EXERCISE REQUIREMENTS: Return only those lines of the material that contain "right".

DATASET EXTRACT:
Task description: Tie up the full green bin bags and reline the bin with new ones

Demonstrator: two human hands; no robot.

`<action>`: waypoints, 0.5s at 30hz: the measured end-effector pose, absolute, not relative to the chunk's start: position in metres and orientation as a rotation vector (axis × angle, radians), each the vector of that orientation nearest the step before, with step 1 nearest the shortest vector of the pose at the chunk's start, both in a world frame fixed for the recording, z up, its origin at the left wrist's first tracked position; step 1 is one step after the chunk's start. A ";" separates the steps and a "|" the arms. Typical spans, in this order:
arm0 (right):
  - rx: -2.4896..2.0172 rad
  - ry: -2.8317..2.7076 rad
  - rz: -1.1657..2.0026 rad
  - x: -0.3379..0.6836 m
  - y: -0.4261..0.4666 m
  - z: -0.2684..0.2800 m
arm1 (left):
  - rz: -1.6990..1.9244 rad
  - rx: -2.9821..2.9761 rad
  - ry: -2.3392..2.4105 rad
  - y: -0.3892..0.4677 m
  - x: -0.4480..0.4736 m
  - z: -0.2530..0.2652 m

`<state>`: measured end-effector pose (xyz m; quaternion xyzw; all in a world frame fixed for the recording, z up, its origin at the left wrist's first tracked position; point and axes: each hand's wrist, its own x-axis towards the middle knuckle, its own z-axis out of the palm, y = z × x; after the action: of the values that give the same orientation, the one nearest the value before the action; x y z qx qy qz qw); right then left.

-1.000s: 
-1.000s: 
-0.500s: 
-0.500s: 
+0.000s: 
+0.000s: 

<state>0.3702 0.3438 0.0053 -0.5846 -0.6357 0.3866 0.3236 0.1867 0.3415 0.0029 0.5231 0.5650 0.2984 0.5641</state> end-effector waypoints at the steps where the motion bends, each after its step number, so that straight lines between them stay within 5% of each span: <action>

EXERCISE SOLUTION:
arm0 (right):
`<state>`: measured end-effector pose (xyz m; quaternion xyzw; all in a world frame fixed for the recording, z up, its origin at the left wrist's first tracked position; point and axes: each hand's wrist, its own x-axis towards the middle knuckle, its own z-axis out of the palm, y = z × x; after the action: of the values that give the same orientation, the one nearest the value before the action; x y z qx qy qz qw); right then left.

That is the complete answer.